• TASK INSTRUCTIONS
Everything in the listing below from the line containing "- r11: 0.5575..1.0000" through the line containing "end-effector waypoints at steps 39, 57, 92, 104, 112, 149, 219" must be repeated exactly; the remaining lines are not wanted.

== Segment start ==

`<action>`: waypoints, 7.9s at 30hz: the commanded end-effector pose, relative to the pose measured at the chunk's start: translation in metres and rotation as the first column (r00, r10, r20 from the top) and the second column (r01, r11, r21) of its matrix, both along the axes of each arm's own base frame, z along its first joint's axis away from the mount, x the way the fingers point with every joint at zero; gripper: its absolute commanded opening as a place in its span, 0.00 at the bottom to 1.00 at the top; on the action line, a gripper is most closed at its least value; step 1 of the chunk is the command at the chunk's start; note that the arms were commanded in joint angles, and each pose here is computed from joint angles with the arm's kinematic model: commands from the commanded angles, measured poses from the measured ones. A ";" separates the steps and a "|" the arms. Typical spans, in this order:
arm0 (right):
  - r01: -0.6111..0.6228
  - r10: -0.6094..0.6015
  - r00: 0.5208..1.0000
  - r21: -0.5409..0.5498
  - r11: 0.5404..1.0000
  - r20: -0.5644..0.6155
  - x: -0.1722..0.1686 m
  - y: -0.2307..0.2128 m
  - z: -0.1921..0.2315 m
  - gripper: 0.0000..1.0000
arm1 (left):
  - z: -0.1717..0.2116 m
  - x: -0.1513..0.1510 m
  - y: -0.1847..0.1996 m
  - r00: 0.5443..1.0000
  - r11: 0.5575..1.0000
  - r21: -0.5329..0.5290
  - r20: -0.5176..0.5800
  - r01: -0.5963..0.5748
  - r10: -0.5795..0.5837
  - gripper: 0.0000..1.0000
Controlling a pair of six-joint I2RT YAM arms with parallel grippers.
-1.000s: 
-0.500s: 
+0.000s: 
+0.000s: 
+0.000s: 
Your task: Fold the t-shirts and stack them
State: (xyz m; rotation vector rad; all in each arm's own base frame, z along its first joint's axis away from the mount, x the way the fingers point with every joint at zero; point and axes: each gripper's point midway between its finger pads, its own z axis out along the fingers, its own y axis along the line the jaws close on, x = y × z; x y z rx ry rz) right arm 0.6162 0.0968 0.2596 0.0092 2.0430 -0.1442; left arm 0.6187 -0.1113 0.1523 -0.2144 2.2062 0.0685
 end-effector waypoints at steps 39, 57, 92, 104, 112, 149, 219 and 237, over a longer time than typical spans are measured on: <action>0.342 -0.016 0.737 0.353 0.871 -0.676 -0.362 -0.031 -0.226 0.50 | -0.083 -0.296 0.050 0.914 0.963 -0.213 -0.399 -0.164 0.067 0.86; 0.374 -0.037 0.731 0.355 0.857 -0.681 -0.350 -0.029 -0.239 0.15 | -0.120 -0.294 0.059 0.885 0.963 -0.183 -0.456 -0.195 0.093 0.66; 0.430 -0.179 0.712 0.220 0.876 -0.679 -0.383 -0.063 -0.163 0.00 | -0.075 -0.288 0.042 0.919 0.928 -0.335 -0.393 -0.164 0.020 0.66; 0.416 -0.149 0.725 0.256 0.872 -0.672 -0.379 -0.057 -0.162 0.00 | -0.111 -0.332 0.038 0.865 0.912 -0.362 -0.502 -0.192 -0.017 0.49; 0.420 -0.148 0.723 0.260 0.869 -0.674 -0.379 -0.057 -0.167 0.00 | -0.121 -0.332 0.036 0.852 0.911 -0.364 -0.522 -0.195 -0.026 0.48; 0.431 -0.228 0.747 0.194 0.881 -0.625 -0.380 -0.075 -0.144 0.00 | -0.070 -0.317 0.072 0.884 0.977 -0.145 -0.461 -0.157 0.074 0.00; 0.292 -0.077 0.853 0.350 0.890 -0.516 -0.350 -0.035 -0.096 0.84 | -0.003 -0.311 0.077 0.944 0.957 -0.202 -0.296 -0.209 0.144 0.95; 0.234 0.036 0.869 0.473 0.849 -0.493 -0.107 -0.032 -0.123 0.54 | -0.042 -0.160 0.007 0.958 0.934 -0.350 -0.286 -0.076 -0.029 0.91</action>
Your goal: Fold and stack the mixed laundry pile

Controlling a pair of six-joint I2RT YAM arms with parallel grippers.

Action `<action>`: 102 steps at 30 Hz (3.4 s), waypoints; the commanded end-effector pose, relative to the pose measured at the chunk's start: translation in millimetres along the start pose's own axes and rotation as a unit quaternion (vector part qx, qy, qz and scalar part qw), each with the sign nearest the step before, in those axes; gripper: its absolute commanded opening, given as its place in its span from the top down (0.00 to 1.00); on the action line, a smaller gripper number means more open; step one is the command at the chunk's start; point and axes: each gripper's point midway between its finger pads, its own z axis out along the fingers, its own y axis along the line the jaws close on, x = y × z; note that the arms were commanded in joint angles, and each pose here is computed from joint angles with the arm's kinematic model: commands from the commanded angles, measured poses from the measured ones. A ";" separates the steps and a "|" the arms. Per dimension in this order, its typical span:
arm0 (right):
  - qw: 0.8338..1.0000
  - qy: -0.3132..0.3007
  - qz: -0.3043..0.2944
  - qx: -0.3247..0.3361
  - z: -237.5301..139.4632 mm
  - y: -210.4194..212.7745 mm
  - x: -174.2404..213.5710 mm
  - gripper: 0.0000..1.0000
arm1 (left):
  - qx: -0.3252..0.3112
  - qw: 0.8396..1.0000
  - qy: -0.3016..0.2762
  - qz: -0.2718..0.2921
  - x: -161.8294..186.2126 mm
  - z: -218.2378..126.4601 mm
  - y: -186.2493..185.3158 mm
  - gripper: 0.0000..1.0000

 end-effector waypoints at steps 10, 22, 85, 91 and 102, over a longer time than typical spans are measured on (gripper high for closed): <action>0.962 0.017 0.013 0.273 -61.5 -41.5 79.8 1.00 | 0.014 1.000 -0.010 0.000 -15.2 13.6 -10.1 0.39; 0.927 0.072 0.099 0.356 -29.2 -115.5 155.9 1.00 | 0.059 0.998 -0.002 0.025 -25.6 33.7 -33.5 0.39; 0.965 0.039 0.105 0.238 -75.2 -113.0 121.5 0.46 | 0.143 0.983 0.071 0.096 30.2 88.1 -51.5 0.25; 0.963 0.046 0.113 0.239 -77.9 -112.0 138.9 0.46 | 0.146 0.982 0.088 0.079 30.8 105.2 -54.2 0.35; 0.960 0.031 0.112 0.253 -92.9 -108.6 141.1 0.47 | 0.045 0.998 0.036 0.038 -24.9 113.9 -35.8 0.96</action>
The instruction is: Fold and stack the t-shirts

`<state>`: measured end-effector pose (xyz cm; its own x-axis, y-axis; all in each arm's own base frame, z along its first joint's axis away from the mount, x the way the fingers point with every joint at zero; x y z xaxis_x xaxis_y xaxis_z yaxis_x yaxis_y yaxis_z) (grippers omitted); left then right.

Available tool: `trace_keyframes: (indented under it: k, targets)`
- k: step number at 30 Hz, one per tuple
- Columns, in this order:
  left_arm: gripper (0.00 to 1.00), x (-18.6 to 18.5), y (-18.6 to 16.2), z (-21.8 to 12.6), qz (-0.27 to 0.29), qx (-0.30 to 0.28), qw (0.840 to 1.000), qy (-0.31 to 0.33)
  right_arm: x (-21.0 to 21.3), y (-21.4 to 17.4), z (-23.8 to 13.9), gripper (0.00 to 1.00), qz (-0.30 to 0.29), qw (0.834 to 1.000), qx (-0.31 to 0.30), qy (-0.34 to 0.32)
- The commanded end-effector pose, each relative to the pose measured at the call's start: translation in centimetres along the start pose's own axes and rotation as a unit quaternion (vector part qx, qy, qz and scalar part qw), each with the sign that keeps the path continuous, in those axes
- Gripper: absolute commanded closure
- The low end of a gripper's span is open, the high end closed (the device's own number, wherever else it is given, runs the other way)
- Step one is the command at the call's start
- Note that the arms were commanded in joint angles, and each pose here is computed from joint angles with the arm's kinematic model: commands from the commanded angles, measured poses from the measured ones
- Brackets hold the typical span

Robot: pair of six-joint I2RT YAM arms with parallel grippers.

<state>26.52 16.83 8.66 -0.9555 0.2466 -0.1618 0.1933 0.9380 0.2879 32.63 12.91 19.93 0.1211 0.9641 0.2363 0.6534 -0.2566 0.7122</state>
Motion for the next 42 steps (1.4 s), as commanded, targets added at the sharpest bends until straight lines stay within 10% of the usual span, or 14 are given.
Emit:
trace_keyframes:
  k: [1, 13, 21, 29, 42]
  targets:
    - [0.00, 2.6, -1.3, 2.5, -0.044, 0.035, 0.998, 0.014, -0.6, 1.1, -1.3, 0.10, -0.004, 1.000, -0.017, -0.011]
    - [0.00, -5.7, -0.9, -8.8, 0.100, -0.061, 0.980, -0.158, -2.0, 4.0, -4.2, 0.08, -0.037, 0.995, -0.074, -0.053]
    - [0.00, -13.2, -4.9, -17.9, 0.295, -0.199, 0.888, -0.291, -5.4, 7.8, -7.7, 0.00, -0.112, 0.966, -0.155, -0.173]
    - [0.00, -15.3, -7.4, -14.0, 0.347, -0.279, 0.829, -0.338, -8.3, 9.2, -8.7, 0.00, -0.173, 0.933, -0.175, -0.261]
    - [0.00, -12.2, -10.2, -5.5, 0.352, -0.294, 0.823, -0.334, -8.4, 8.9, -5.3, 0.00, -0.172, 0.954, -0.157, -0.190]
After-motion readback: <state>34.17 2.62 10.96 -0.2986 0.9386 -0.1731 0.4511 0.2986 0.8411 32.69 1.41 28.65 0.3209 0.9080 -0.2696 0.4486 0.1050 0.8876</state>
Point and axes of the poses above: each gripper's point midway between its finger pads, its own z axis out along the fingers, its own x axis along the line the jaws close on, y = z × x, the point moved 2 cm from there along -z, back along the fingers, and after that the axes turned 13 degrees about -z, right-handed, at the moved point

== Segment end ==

• RESULT
  - r11: 0.5575..1.0000
  - r21: -0.5329..0.5290
  - r20: -0.5176..0.5800
  - r01: -0.5963..0.5748
  - r10: -0.5795..0.5837
  - gripper: 0.0000..1.0000
Controlling a pair of six-joint I2RT YAM arms with parallel grippers.
-1.000s: 
-0.500s: 
+0.000s: 
+0.000s: 
+0.000s: 
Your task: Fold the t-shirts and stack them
State: (xyz m; rotation vector rad; all in each arm's own base frame, z along its first joint's axis away from the mount, x the way the fingers point with every joint at zero; point and axes: each gripper's point midway between its finger pads, its own z axis out along the fingers, its own y axis along the line the jaws close on, x = y × z; x y z rx ry rz) right arm 0.6162 0.0968 0.2596 0.0092 2.0430 -0.1442; left arm 0.6187 -0.1113 0.1523 -0.2144 2.2062 0.0685
 end-effector waypoints at steps 39, 57, 92, 104, 112, 149, 219 and 237, over a longer time than typical spans are measured on: <action>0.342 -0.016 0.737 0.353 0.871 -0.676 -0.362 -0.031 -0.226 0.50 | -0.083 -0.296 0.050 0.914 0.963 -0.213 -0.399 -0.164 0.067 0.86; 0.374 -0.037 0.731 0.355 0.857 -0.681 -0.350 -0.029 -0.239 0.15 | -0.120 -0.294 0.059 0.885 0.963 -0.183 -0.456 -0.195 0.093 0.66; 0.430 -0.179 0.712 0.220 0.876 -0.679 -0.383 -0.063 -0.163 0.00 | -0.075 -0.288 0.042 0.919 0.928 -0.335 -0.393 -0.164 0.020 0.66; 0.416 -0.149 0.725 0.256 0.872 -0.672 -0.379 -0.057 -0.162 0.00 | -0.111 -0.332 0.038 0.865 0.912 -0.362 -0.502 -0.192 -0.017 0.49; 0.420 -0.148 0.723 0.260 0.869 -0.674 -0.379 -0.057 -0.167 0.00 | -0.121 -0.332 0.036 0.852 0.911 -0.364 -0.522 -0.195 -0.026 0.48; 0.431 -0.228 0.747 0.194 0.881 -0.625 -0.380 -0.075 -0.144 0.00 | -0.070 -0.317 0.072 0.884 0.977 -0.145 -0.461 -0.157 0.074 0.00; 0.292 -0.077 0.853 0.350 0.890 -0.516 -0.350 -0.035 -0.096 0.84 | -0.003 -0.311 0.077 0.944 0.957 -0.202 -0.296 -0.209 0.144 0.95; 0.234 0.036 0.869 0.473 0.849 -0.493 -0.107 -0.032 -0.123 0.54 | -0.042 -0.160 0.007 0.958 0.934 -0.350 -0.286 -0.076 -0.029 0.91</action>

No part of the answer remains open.